Advogados que se mobilizam contra a vedação notam que o grande mérito da reforma
tributária é instituir uma não-cumulatividade plena nos impostos do Brasil. 

 (Hoje os tributos são ditos não-cumulativos, mas isso nem sempre é verdade, porque as empresas não conseguem se creditar de inúmeras despesas, como as financeiras, propaganda, investimento em P&D – tudo isso porque a jurisprudência apenas autoriza a dedução de despesas tidas por “indispensáveis”, criando uma diferenciação bizantina entre o que é “necessário” e o que é “indispensável”.

 

Com a vedação à dedução, o tributo sobre o plano de saúde deixa de ser não-cumulativo: a empresa pagou pelo plano, e não pode mais se ressarcir. “O governo conseguiu criar mais uma jabuticaba contra a economia, e dessa vez diretamente contra o brasileiro,” disse outro empresário do setor.

 

Mas para o pai da reforma, o secretário extraordinário da Reforma Tributária, Bernard Appy, os críticos estão criando uma “tempestade em copo d’água.” “[Esse impedimento] não vai quebrar ninguém. … 

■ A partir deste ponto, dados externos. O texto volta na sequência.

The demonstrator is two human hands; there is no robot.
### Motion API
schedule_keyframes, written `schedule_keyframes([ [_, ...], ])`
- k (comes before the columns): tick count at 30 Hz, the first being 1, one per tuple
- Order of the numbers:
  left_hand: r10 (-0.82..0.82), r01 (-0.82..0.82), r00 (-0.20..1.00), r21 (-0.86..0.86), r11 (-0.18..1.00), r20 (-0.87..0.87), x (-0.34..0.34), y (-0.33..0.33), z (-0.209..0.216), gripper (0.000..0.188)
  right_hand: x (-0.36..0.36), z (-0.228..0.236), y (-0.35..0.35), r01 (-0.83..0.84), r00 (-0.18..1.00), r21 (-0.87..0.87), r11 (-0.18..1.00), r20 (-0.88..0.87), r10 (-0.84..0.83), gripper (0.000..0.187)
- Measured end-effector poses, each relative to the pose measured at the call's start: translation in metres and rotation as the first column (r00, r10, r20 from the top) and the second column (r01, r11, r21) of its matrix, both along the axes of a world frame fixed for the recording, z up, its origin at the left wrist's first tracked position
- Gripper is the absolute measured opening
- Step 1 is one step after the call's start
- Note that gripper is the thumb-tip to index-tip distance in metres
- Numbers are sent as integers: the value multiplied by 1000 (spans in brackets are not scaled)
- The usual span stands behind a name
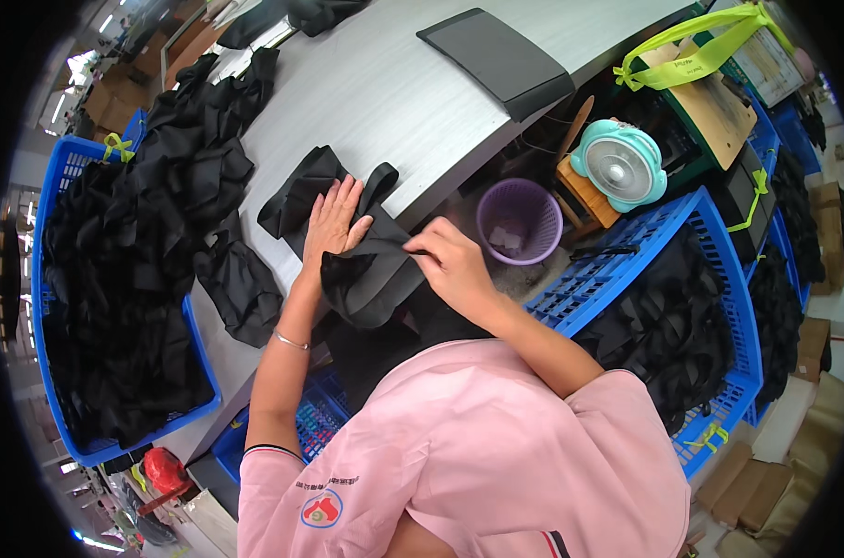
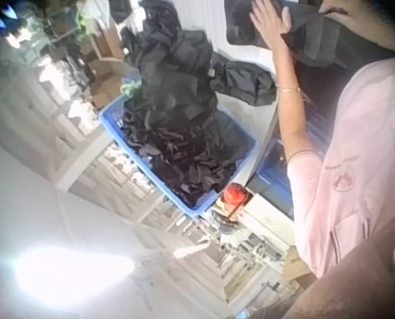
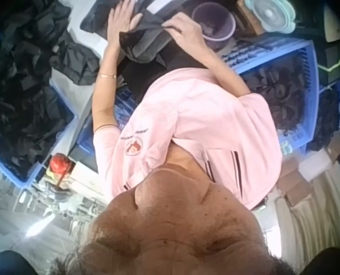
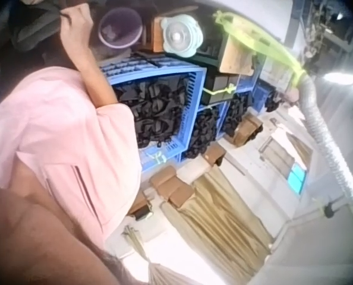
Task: Sorting, inspecting, and folding black fabric pieces at an industrial workstation.
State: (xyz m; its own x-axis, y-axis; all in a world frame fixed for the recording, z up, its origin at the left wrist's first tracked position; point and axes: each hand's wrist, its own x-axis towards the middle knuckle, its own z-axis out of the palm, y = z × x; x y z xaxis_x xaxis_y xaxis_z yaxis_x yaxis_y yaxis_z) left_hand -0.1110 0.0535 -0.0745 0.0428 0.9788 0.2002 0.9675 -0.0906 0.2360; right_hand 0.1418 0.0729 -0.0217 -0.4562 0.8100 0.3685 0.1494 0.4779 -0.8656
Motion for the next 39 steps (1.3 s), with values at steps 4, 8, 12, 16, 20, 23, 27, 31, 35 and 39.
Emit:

Tenho certeza absoluta de que todo mundo vai continuar tendo direito ao plano de saúde,” Appy disse num evento recente. Quando confrontado sobre o assunto, Appy argumentou ainda que vedar o creditamento seria positivo para evitar assimetrias com as empresas do Simples (que estarão, em geral, fora da sistemática não-cumulativa). 

Mas foi a própria reforma que manteve a assimetria geral para as empresas do Simples – logo, o que Appy aponta não é causa, mas consequência.

 

 

O impedimento de dedução do IVA pode até “não quebrar ninguém” – ainda que o estado de saúde das operadoras não recomende esta aposta – mas uma coisa é certa: o imposto de todas as empresas que oferecem planos já aumentou, e mais uma confusão pode estar a caminho.